As someone who is now a veteran in the game, who has successfully toured and stayed relevant in the rapidly changing climate of music, what blueprint pointers would you give someone trying to navigate this scene with their art? Exactly that, stick to your gut and do what you feel is right. But now at least if you’re coming up there’s so much diversity in the country, so much vibrance and excitement. So look at some of your favourite artists where you’re from and see what they’re doing, reach out. Upcoming artists often reach out to me on Instagram and ask me questions about my growth and how I do certain things, and to be honest I let as many of them know, just tell me what you’re doing and I’ll tell you what I know.
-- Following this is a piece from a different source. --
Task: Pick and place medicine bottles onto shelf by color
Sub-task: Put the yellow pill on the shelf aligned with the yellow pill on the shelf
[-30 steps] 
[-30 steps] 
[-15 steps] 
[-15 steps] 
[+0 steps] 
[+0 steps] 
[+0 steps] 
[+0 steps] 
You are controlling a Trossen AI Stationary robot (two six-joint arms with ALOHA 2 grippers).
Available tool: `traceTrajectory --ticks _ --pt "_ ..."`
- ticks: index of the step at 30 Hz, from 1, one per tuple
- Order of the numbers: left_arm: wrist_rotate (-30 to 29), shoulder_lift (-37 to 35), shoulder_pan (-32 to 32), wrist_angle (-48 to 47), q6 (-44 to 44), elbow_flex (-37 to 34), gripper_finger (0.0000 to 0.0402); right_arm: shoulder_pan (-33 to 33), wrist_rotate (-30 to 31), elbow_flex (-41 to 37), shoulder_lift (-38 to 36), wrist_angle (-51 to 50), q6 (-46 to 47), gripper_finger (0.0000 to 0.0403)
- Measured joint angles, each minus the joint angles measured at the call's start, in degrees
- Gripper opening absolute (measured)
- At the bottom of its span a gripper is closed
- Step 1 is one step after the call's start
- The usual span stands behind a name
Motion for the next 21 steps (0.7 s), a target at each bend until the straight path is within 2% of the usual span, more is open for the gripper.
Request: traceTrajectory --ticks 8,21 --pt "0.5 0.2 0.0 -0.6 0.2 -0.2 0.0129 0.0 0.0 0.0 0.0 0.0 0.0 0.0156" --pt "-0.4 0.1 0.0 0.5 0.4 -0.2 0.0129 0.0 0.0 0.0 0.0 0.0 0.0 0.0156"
I think information is key, like, sharing the keys. You really have to work through an element of yourself and learn, but at the same time information should be shared. People have a lot more options now via the internet, access to tools and features, etc. At the end of the day, there are just so many assets out there, look at what works for others. Just know that someone else’s come up is not going to work for you, and I had to realise that myself over time. Everyone’s story is their own.
Lastly, after the release of the album, what do you want to do with the rest of 2021? Do you want to tour if you know things start to open up again? Do you just want to relax, you have more stuff coming? What’s going on?
I just want to get back, get an Airbnb and change my environment. I wanna record more music, I wanna do more things, I wanna diversify to other projects now. I’m not going to move hastily into new music, I just want to try different things and soak up as much time as I can, because it’s so uncertain touring in Australia at the moment. We’ve got some dates parked and reserved so we’re talking about a few different ideas as to how we can celebrate the album with the fans but I’m not going to rush that if it’s not the right time as well. So I’m not going to say we’re doing this or that, but I am optimistic. I’m just gonna enjoy the album being out and start creating new things, diversify the other projects and try and enjoy what’s left of 2021.